SUMMARY OF THE INVENTION The present invention has been made to solve the above problems and to provide an evaluation apparatus capable of changing various environmental conditions from a low temperature band to a high temperature band in an evaluation method of a semiconductor RAM. In addition, by minimizing the influence of the external environment occurring during the evaluation process, it is intended to improve the energy efficiency of the semiconductor RAM evaluation device by preventing additional heat loss due to external conditions. In addition, it is an object of the present invention to provide a stable and reliable evaluation method by preventing the condensation of moisture that may occur in the temperature control device using a thermoelectric semiconductor.

The present invention is to solve the above problems, the lower chamber 20 made of an outer partition filled with a heat insulating material is installed around the semiconductor RAM 30 mounted on the mounting device 40, the lower chamber 20 The upper chamber 10 is equipped with a thermoelectric device unit 50 mounted therein to form a circulating chamber of an airtight structure that is blocked from the external environment.

Inside the upper chamber 10, a thermoelectric device 50 for forming an evaluation environment is mounted on the semiconductor RAM 30. The thermoelectric device 50 is provided with a thermoelectric semiconductor 53 on both sides with a heat exchanger 52 for supplying hot and cold air to the semiconductor RAM 30, and on the other side of the thermoelectric semiconductor 53. A heat dissipation unit composed of a heat dissipation plate 61 and a heat dissipation fan 62 for dissipating the calorific value of the thermoelectric semiconductor 53 is configured. At this time, the heat dissipation part is enclosed by the partition wall 60 made of a metal structure to be distinguished from the closed circulation chamber, to prevent thermal interference with the air circulating in the sealed chamber. In addition, by installing a dehumidifying unit 71 using a moisture absorbent 72 or the like on the circulation path of the air supplied to the semiconductor RAM 30 via the heat exchange unit 52, the influence of the moisture of the semiconductor RAM and the mounting device is increased. This makes it possible to perform stable and reliable evaluation in the evaluation device of the semiconductor RAM.

Disclosure of Invention The present invention provides a device for evaluating a temperature of a semiconductor ram that can change various environmental conditions and precise temperature control using a thermoelectric semiconductor. Through the present invention, it is possible to evaluate the influence of the environmental conditions of the semiconductor RAM through the change of various temperature conditions from the low temperature band to the high temperature band, and by adopting a sealed circulation structure for the thermoelectric device part and the semiconductor ram, It is possible to improve the energy efficiency of the thermoelectric unit by blocking the influence. In addition, by installing an additional dehumidifying unit for removing moisture of the air circulating in the sealed chamber, it is expected that it is possible to enable stable and reliable evaluation in the semiconductor RAM evaluation apparatus.

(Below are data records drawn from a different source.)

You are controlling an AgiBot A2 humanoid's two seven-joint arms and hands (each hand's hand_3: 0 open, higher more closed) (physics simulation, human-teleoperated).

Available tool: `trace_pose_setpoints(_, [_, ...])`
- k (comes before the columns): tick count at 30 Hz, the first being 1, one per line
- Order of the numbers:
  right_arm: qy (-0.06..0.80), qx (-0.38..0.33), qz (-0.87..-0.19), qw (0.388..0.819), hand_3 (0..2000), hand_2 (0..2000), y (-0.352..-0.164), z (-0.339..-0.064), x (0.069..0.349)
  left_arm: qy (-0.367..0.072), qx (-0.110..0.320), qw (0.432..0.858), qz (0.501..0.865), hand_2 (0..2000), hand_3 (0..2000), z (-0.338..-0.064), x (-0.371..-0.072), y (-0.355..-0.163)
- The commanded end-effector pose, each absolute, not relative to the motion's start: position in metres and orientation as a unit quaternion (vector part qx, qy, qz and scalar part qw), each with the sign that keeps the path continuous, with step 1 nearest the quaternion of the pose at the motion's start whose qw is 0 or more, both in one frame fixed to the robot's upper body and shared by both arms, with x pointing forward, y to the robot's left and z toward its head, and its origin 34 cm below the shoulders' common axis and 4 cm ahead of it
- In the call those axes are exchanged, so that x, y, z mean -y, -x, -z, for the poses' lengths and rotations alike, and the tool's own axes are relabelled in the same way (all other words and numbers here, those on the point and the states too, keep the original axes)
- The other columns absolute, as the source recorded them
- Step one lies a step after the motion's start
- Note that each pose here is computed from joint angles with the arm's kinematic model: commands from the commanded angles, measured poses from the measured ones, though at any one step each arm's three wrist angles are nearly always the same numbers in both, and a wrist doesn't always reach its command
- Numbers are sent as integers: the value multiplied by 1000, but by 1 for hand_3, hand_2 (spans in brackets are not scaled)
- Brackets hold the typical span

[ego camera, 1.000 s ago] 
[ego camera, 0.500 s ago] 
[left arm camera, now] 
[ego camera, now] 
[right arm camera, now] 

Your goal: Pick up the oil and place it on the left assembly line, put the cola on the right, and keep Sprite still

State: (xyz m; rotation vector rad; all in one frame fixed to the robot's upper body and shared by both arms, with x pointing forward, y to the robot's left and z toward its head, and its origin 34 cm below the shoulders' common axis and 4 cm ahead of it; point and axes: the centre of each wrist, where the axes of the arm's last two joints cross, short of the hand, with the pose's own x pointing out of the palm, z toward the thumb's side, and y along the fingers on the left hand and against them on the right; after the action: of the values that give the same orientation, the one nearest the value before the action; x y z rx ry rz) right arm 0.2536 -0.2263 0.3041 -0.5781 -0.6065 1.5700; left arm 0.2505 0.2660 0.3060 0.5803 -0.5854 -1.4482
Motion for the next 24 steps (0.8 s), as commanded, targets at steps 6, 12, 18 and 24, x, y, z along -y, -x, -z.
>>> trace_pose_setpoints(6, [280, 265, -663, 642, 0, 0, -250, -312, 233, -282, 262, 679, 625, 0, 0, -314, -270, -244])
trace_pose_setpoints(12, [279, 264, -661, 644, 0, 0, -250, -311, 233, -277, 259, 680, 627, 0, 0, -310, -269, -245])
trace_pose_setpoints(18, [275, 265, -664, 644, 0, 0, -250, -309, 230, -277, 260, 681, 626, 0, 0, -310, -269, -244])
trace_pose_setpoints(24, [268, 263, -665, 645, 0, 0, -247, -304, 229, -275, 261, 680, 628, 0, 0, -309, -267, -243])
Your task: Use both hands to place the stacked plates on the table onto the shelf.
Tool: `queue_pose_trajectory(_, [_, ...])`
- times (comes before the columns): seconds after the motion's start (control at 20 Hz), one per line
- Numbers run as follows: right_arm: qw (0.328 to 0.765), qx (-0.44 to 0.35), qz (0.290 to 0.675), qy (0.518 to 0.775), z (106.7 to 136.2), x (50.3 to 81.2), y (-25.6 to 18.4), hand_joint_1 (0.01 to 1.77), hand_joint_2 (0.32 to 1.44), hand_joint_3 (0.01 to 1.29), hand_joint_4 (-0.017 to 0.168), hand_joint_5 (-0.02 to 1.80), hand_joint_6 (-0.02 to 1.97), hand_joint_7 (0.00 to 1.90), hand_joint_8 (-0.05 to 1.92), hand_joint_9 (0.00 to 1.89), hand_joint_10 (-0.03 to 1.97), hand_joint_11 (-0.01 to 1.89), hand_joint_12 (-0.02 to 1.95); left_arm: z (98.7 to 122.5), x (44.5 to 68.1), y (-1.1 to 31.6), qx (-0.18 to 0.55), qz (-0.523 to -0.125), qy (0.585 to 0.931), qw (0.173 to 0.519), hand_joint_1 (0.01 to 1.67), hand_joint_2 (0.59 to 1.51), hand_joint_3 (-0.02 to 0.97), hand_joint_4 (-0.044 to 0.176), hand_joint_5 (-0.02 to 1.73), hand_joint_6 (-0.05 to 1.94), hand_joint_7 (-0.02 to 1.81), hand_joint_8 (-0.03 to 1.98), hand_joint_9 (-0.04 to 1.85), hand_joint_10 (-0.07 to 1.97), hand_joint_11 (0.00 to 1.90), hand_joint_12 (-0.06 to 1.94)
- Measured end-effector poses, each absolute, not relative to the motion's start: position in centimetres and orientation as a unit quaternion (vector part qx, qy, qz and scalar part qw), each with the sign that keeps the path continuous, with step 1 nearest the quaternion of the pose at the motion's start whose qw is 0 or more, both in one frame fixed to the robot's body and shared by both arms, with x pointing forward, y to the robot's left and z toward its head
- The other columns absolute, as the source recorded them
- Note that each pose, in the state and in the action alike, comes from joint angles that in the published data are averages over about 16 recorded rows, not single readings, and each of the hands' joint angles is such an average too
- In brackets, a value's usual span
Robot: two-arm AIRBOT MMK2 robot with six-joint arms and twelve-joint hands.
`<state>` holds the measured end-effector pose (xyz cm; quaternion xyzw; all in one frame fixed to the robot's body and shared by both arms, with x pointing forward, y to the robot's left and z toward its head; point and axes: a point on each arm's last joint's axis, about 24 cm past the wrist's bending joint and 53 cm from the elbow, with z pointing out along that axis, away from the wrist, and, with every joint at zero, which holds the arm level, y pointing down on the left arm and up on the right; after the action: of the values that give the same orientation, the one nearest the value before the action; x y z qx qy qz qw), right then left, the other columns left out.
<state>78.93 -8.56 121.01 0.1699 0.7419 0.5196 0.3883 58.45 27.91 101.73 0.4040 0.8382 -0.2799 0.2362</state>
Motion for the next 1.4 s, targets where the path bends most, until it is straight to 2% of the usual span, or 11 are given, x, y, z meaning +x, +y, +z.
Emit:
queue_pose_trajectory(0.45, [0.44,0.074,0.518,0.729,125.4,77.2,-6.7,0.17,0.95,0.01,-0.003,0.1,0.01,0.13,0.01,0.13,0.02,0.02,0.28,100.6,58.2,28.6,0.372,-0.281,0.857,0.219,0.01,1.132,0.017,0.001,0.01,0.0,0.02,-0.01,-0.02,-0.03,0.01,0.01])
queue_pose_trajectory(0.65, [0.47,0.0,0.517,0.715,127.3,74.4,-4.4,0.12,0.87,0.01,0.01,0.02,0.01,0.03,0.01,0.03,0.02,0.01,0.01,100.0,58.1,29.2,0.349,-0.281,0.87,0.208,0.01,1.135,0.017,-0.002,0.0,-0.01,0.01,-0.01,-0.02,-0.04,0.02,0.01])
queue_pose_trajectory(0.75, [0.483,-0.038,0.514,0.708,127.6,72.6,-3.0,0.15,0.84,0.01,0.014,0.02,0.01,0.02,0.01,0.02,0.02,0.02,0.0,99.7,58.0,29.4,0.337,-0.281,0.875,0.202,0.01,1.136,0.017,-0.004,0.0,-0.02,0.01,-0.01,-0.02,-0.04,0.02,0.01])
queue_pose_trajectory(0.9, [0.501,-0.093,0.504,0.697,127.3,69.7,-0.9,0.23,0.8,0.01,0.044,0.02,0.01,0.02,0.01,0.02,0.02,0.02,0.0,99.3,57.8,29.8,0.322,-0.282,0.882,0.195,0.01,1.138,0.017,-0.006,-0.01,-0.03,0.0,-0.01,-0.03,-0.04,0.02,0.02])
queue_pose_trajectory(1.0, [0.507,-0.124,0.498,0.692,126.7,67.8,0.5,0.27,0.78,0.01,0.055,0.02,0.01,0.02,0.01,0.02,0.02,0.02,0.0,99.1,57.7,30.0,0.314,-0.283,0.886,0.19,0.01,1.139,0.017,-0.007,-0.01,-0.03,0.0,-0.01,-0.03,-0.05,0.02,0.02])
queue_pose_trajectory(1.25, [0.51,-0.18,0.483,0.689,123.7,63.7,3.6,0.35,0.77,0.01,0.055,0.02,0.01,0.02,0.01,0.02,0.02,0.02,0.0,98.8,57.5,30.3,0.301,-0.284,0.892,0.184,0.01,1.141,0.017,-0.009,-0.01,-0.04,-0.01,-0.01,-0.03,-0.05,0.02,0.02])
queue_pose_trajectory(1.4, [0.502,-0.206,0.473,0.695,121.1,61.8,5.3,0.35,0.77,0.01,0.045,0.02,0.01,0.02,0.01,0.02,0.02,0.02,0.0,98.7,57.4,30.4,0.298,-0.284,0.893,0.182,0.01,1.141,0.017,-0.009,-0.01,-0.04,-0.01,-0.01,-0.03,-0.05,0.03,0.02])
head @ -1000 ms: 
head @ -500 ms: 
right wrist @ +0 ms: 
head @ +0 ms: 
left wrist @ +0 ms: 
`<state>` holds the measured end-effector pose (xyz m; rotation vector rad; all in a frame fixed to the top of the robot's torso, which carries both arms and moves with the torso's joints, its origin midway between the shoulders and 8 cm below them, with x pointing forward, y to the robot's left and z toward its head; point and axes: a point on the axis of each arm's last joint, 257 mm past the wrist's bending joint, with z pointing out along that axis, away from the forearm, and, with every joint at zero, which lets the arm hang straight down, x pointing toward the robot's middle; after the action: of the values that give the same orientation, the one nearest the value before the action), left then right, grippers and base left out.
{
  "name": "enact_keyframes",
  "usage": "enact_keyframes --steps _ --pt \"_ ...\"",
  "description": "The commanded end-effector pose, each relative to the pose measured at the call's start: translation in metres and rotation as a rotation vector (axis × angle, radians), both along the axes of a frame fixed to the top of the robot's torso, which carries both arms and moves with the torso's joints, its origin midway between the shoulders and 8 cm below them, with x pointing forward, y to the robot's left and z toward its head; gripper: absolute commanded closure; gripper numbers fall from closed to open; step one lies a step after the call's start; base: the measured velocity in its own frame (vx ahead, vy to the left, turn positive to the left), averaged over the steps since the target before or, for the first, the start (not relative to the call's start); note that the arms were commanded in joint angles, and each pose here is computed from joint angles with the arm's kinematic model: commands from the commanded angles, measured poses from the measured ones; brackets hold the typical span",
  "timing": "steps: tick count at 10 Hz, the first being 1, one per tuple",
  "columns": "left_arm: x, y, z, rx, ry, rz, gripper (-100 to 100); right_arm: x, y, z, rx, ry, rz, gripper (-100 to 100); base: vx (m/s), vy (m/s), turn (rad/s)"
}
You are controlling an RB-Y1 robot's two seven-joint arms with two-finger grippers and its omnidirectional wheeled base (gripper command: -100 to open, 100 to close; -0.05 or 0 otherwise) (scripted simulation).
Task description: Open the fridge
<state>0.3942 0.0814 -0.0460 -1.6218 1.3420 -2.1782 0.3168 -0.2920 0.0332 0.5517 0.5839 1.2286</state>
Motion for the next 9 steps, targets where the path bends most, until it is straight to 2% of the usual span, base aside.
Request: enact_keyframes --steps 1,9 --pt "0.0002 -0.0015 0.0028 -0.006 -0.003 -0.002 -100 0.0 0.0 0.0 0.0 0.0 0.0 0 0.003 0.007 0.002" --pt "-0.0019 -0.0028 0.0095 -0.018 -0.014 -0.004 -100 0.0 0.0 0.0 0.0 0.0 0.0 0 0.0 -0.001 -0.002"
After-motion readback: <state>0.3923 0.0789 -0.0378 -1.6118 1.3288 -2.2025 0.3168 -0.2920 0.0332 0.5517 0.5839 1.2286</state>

DETAILED DESCRIPTION OF THE PREFERRED EMBODIMENTS Detailed descriptions of embodiments of the present invention will be described below with reference to the accompanying drawings.

First, FIG. 1 is a front view illustrating a vertical structure evaluation device in a closed cycle semiconductor RAM evaluation device according to the present invention. The semiconductor RAM 30 is inserted into the mounter 40 serving as the main board of the computer and mounted on the base frame. At this time, the mounter 40 has a structure in which one or more semiconductor RAMs 30 can be mounted, and in this drawing, the load test (evaluating under an environment in which the semiconductor RAM is actually driven while the three semiconductor RAMs 30 are mounted and operated) is performed. ), But the number of evaluation RAMs can be freely selected from one or more ranges, and slots for mounting a plurality of semiconductor RAMs can be installed. This can be done. In order to control the influence of the external environment such as temperature and humidity, a lower chamber 20 including a rectangular partition wall is formed around the slot in which the semiconductor RAM 30 for evaluation is mounted. The reference numeral 20 is engaged with the size and structure of the thermoelectric device unit 50 for environmental control of the semiconductor RAM to be installed on the upper portion of the lower chamber. Therefore, while preventing the influence of the external environment during the evaluation process and at the same time to block the heat and cold air generated during the precise temperature control process of the semiconductor RAM 30 to the outside, as a result of evaluating the semiconductor RAM (30) In this regard, the reliability of the precise control and evaluation of the semiconductor RAM is improved, and the energy loss of the thermoelectric unit 50 is reduced, thereby increasing the energy efficiency of the entire semiconductor RAM evaluation apparatus. In addition, when the semiconductor RAM is evaluated at high temperature, the hot heat generated from the thermoelectric unit 50 is prevented from being discharged to the outside, thereby bringing an effect of preventing the temperature rise around the evaluation device.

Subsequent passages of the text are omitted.